● **Your goal**: From the entries below, output the line with "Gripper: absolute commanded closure" and each following line up to and including the line with "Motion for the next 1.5", exactly as written.

★ ★ ★ ★ ★

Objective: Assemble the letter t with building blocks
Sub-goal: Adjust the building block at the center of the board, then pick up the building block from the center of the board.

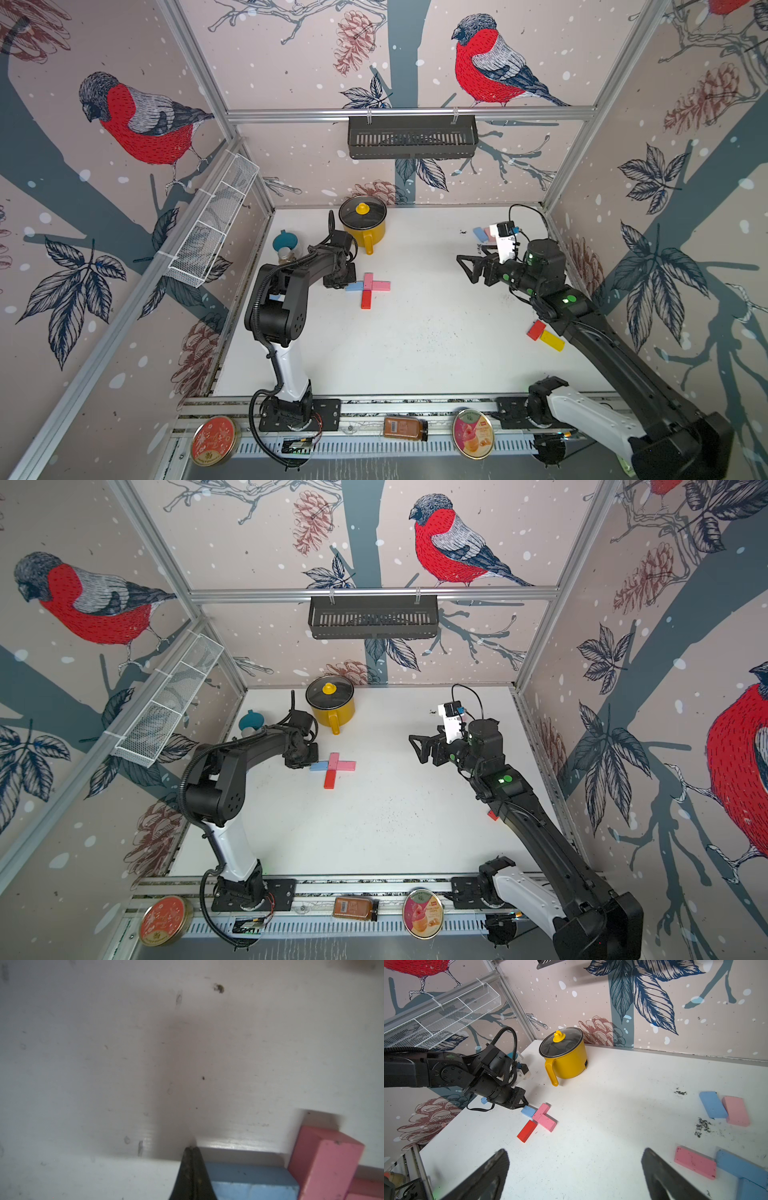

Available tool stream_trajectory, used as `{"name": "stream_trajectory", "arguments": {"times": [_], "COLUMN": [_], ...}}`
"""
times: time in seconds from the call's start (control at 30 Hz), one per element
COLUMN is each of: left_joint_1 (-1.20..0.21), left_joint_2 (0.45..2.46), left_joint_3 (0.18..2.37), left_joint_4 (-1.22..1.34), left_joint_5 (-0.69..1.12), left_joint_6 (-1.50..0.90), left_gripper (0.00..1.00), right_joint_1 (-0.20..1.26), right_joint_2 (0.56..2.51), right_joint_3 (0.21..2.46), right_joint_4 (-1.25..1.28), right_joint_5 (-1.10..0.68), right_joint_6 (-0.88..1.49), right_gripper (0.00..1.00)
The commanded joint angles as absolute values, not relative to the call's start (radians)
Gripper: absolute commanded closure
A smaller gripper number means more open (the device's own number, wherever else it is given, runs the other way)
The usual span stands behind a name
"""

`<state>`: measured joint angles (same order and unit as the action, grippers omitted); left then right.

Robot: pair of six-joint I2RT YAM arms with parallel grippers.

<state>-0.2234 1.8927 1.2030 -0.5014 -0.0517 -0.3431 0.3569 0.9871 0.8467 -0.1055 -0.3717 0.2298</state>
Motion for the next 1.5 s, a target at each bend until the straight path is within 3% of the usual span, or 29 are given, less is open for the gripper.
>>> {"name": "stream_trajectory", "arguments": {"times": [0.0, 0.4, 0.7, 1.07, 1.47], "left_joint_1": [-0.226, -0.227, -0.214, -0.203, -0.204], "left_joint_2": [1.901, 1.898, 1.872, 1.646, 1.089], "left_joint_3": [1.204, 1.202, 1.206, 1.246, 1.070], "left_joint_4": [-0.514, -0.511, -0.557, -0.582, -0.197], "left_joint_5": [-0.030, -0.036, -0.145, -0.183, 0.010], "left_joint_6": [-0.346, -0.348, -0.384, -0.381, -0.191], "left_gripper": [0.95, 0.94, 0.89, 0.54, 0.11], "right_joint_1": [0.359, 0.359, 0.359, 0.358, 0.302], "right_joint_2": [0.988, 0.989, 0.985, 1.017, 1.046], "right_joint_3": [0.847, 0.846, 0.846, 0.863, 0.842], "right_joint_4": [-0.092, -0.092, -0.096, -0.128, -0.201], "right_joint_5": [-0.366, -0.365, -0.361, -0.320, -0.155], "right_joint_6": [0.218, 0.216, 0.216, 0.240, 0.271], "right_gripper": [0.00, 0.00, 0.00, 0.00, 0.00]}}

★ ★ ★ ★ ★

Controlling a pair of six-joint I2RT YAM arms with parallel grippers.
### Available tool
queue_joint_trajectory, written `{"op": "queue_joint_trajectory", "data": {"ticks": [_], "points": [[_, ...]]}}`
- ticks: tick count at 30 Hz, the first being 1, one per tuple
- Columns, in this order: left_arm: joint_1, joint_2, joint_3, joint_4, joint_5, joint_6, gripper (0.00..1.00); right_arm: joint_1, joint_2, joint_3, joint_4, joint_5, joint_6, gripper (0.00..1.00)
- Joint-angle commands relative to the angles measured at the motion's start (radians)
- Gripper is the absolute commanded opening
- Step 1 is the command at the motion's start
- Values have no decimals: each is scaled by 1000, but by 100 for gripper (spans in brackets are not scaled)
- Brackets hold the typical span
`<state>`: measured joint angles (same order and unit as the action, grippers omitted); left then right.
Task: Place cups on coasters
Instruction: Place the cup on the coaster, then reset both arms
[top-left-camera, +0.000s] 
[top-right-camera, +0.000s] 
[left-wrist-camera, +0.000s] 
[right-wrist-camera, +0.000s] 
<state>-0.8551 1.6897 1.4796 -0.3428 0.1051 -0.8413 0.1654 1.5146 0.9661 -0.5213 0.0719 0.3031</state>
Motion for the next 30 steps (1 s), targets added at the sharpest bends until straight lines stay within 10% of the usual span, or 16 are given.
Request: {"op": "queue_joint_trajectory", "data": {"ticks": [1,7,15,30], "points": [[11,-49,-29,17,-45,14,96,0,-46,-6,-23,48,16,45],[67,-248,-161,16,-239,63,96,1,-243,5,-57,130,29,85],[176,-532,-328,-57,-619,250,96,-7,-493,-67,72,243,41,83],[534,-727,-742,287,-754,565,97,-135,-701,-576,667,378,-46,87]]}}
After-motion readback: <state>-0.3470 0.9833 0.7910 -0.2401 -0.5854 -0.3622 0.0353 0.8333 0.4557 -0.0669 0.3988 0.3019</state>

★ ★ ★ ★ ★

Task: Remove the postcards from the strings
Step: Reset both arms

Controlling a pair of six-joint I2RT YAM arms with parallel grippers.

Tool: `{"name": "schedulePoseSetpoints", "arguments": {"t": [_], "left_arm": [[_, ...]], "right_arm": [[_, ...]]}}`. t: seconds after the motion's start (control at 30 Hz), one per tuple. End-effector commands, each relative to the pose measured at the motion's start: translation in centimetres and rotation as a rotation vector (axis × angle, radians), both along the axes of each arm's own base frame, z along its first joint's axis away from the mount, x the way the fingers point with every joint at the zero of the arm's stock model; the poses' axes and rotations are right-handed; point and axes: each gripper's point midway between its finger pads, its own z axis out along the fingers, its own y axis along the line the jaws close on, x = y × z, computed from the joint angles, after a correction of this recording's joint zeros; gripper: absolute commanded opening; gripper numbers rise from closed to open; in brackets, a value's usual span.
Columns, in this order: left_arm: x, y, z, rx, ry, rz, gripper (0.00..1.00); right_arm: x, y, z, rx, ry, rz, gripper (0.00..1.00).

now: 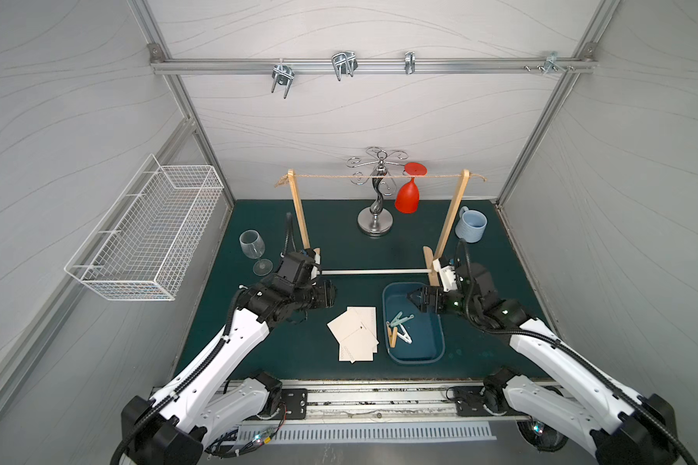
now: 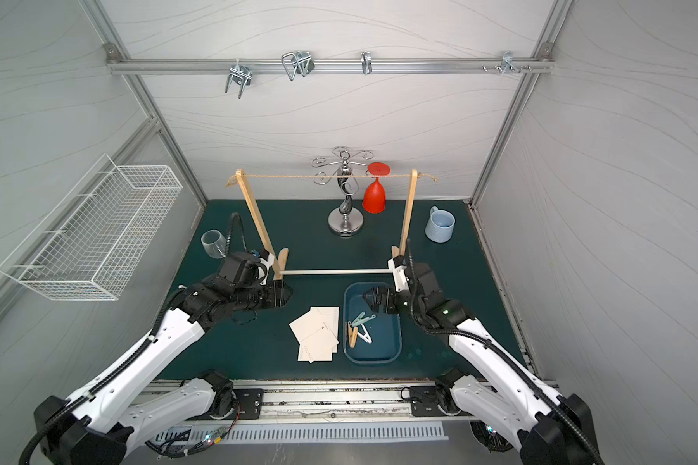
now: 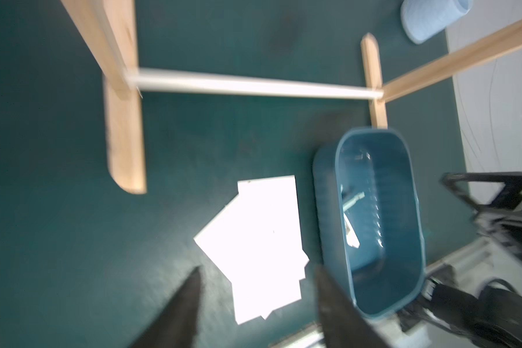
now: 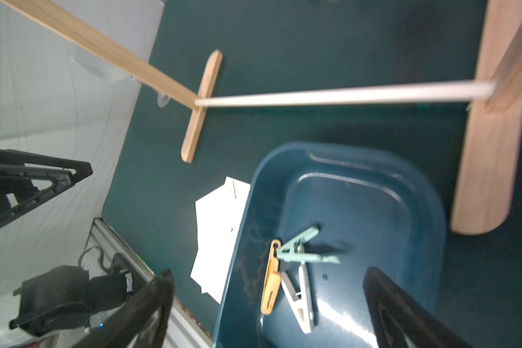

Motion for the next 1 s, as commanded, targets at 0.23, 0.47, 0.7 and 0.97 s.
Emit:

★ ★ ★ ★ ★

● **Answer box**:
Gripper: absolute commanded closure
A smaller gripper number means more open (the device's own number, wherever else it is given, runs the other way)
The usual span stands behind a name
"""

`<state>`: measured joint angles (same order and unit as the action, grippers omitted); left then right.

Robot: pair of six-joint I2RT YAM arms with parallel grippers.

<state>-0.2234 1.8927 1.2030 -0.5014 -0.0517 -0.3431 0.3569 0.9871 0.8467 -0.1055 -0.3717 0.2298</state>
Motion for the next 1.5 s, a target at each bend until the straight path is within 3% of the usual span, or 29 are given, less is open for the gripper.

Nothing remains to add to the answer.